Concluído o “sermão”, a professora iniciou a correção das questões de interpretação, da seguinte forma:

32 O Gestar é um programa de formação continuada, semipresencial, destinado à capacitação de professores de 1ª a 8ª série, em Matemática e Língua Portuguesa, desenvolvido pelo Ministério da Educação, por meio do Fundescola/Fundo Nacional de Desenvolvimento da Escola (FNDE), em parceria com as Secretarias de Educação estaduais e municipais.

· Os alunos liam as suas respostas e ela dizia se estavam corretas ou não, mas sem explicar por que; também não fez nova leitura do texto para retomar o seu conteúdo, apesar do grande intervalo de tempo entre o início da atividade e a sua correção. Observei, ainda, que um número significativo de alunos não fez a atividade em casa e estavam apenas copiando as respostas da lousa.

· Nas questões que pediam explicação sobre palavras ou frases, ela mesma explicava o significado, sem dar ao aluno oportunidade de formular uma resposta própria.

Terminada a correção dos exercícios da aula anterior, a professora passou mais algumas questões de interpretação.

Uma delas merece destaque:

· O final do texto é pessimista, pois deixa entrever que a destruição continuará. Você acha justificado o pessimismo do autor? Também acha que por interesses econômicos o ser humano não vai interromper a destruição da natureza? Por quê? Escreva um pequeno texto apontando sua opinião.

Entendo que esta seria uma ótima oportunidade de extrapolação da leitura, apesar da presença insistente do verbo achar, que me faz lembrar da crítica de Bertin (2000) às atividades de compreensão presentes nos livros didáticos, cujas questões se reduzem ao que ela chama de clichês, como “o que você achou do texto?”, ou “qual a mensagem do autor?”. Mas, na questão acima, a professora poderia explorar muito mais o aluno, levando-o não só a expor o seu ponto de vista, como também a justificá-lo, por meio de argumentos baseados em seu conhecimento prévio a respeito da preservação ambiental, um assunto tão importante e atual, discutido diariamente nos diversos meios de comunicação e que tem mobilizado autoridades de vários países do mundo todo.

Entretanto, como ocorreu na primeira parte dessa atividade, novamente a professora nem leu as questões com os alunos ou comentou algo a respeito do assunto, que pudesse motivá-los.

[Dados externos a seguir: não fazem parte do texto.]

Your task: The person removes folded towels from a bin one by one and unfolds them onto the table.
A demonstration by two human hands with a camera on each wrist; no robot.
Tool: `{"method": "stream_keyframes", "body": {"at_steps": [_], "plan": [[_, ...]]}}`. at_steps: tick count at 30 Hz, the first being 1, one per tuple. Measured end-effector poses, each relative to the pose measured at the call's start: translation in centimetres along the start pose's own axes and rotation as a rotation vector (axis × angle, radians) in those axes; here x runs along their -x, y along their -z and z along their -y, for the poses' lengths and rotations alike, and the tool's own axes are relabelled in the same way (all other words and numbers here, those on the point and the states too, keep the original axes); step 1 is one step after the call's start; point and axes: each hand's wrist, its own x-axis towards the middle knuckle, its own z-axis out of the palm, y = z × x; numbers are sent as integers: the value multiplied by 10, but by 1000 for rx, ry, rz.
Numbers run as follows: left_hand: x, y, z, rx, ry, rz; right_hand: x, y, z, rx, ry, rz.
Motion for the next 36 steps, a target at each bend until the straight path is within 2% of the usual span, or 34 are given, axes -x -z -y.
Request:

Somente passou as questões no quadro, virou-se para a turma e disse:

__ Andem logo! Terminem logo de fazer os exercícios que eu já vou passar dando visto nos cadernos antes da correção, para verificar se todos estão fazendo!

Nem seria necessário informar que essa fala não motivou e nem intimidou os alunos; os que estavam conversando, continuaram. A esse respeito, Solé (1998) enfatiza que:

O interesse também se cria, se suscita e se educa e em diversas ocasiões ele depende do entusiasmo e da apresentação que o professor faz de uma determinada leitura e das possibilidades que ele seja capaz de explorar

(SOLÉ, 1998, p. 43).

As atividades foram corrigidas da mesma forma que as anteriores. Apenas na questão acima destacada, a professora pediu que alguns alunos (os três ou quatro mais desinibidos da sala) lessem para os colegas os textos que produziram, dando a atividade por encerrada.